Mo (32): Ik wil een toekomst met haar, maar niet alleen zij moet het huishouden doen

Mo is 32 jaar en staat voor een moeilijke keuze in de relatie met zijn vriendin. Hij hunkert naar stabiliteit en een gedeelde toekomst, maar de huishoudelijke taakverdeling levert wrijving op.

Voor Mo lijkt het duidelijk: zijn vriendin zou het meeste in het huishouden moeten doen, simpelweg omdat zij de vrouw is. Dit idee zorgt echter voor spanning tussen hen.

Mo legt uit dat zijn idee van rolverdeling voortkomt uit zijn opvoeding. Zijn moeder deed alles in huis, en hij is opgegroeid met het beeld dat vrouwen de huishouding regelen.

“Thuis zorgde mijn moeder ervoor dat alles soepel liep en er altijd een maaltijd klaarstond,” zegt hij. “Dat was het voorbeeld. Ook al is het in 2024 misschien ouderwets, het is hoe ik het geleerd heb.”

In hun relatie ligt de taakverdeling niet zo vanzelfsprekend. Zijn vriendin, met wie hij al een poosje samenwoont, heeft een drukke baan en vindt het belangrijk dat de verantwoordelijkheden gelijk worden verdeeld.

“Ze zegt vaak dat we beiden ons steentje moeten bijdragen omdat we allebei werken,” zegt Mo. “Maar ik zie het anders. Ik denk dat ik haar de kans geef om het huis meer als thuis te maken.”

Hoewel zijn vriendin zijn achtergrond begrijpt, leidt het tot spanningen. Ze voelt de druk van een ouderwets rolpatroon en ervaart dat haar inbreng niet op waarde geschat wordt.

Verschillen in Rollen en Verantwoordelijkheden

Tijdens gesprekken met familie en vrienden merkt Mo dat zijn dilemma niet uniek is. Sommigen steunen zijn gedachten, terwijl anderen hem aansporen open te staan voor verandering.

“Een paar vrienden zeggen dat ik wat meer met de tijd mee moet gaan en zelf ook mijn steentje moet bijdragen,” zegt hij. Toch ervaart Mo de traditionele rolverdeling als bron van rust en stabiliteit in een relatie.

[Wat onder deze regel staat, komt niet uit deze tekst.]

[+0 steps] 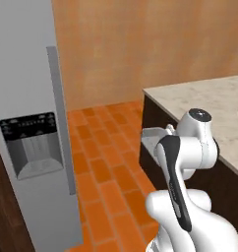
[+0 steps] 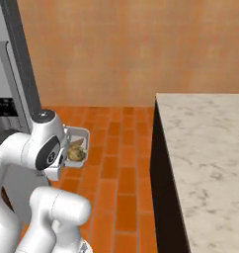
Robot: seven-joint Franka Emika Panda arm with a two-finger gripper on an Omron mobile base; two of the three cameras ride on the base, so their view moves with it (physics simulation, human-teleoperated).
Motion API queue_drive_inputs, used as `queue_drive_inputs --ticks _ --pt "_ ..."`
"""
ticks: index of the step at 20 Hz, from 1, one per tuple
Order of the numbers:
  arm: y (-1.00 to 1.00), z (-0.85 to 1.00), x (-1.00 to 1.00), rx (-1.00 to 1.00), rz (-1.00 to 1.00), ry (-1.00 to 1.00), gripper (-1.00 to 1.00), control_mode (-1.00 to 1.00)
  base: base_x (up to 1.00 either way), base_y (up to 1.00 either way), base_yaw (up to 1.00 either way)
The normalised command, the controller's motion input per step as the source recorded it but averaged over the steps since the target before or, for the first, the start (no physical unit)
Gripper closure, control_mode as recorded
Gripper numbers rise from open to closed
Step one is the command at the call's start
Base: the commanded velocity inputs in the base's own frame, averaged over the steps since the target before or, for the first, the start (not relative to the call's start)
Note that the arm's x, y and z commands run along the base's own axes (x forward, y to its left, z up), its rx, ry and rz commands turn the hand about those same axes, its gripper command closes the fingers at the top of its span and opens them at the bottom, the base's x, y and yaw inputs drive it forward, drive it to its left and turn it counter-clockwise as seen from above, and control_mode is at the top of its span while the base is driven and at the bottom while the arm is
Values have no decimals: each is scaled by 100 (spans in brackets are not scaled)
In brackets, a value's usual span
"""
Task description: Take the meat container that has the chicken drumstick and place it on the second highest rack of the freezer. Then take the vegetable container that has the sweet potato and onion and place it on the highest rack of the freezer.
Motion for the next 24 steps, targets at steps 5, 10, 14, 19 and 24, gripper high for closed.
queue_drive_inputs --ticks 5,10,14,19,24 --pt "0 0 0 0 0 0 100 100 100 0 0" --pt "0 0 0 0 0 0 100 100 99 0 15" --pt "0 0 0 0 0 0 100 100 100 -6 39" --pt "0 0 0 0 0 0 100 100 100 -20 53" --pt "0 0 0 0 0 0 100 100 93 -17 58"
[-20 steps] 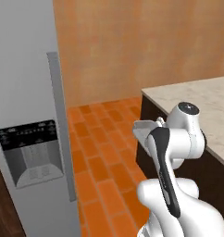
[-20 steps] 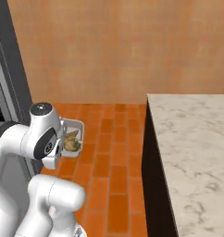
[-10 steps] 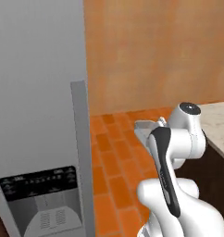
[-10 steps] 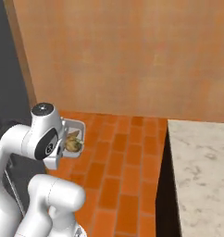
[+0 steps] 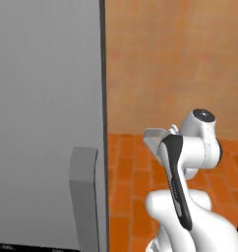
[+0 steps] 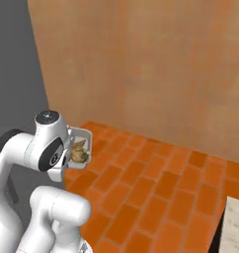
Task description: Take the meat container that has the chicken drumstick and place it on the second highest rack of the freezer. Then take the vegetable container that has the sweet potato and onion and place it on the highest rack of the freezer.
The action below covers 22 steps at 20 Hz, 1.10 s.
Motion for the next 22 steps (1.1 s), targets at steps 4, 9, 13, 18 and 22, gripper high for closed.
queue_drive_inputs --ticks 4,9,13,18,22 --pt "0 0 0 0 0 0 100 100 10 -3 64" --pt "0 0 0 0 0 0 100 100 -1 -5 64" --pt "0 0 0 0 0 0 100 100 27 -31 60" --pt "0 0 0 0 0 0 100 100 29 -38 58" --pt "0 0 0 0 0 0 100 100 27 -33 56"
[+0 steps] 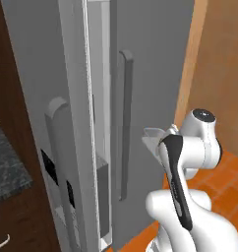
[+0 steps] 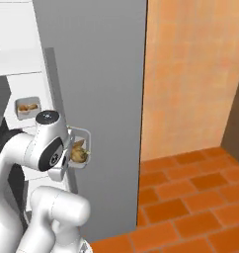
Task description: Take the meat container that has the chicken drumstick and place it on the second highest rack of the freezer. Then take the vegetable container that has the sweet potato and onion and place it on the highest rack of the freezer.
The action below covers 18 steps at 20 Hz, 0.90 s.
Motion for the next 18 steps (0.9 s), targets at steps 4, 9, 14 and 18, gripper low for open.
queue_drive_inputs --ticks 4,9,14,18 --pt "0 0 0 0 0 0 100 100 29 -13 57" --pt "0 0 0 0 0 0 100 100 31 -13 56" --pt "0 0 0 0 0 0 100 100 32 -28 54" --pt "0 0 0 0 0 0 100 100 27 -38 52"
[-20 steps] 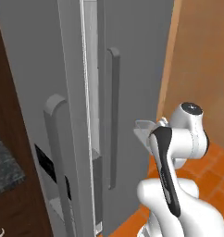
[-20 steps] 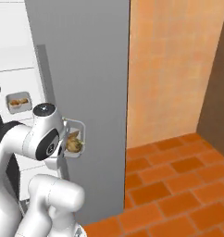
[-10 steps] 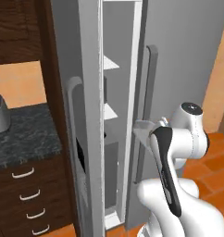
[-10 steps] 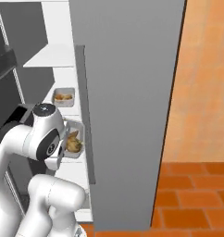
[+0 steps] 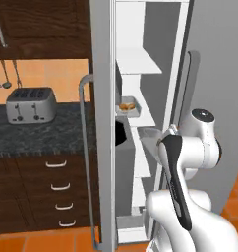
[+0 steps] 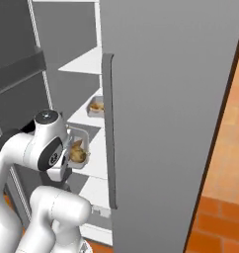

Zijn vriendin voelt echter de druk om aan die verwachtingen te voldoen en merkt dat het constant overleggen over wie wat doet veel energie kost.

Ze fragt zich af waarom een eerlijke taakverdeling niet al vanzelfsprekend is, omdat haar carrière net zo belangrijk is als die van Mo. Vaak benadrukt ze dat ook Mo zijn verantwoordelijkheden moet nemen. “Ze zegt dat het belangrijk is dat we als gelijken samenwerken,” zegt Mo.

Toch is het lastig voor hem om zich aan te passen aan de nieuwe rolverdeling. Hij gelooft nog steeds dat huishoudelijke taken vooral bij haar horen en dat zijn bijdrage anders is.

“Ik wil haar de ruimte geven om zich te ontwikkelen, maar ik zie het huishouden echt als haar domein. Ik werk ook hard en ondersteun haar op mijn eigen manier,” zegt hij.

De meningsverschillen over de rolverdeling zetten Mo aan het denken over welke compromissen nodig zijn voor een gezonde relatie. Tegelijk vraagt hij zich af of hij niet te veel van zichzelf moet opgeven.

“Het voelt soms als een keuze tussen mijn vertrouwde gewoonten en wat zij wil,” zegt hij. “Maar ik hou van haar en wil een toekomst zonder alles wat ik belangrijk vind op te moeten geven.”

Mo realiseert zich dat hun problemen verder gaan dan het verdelen van huishoudelijke taken. Ze komen voort uit diepgewortelde overtuigingen en ideeën over de toekomst.

Hij hoopt op een compromis dat voor beiden werkt, maar twijfelt aan of het maken van toegevingen de beste optie is. Mo voelt dat zijn rol niet altijd gewaardeerd wordt. Hij ziet zichzelf als een stabiele factor en uitstekende ondersteunende partner, maar dat komt soms verkeerd over.

Mo beseft dat tijd en geduld nodig zijn om beter met elkaars verwachtingen om te gaan en een oplossing te vinden die hun waarden niet compromitteert. Hij streeft naar een balans waarin beiden zich comfortabel voelen, zonder dat ze moeten inleveren op wie ze zijn.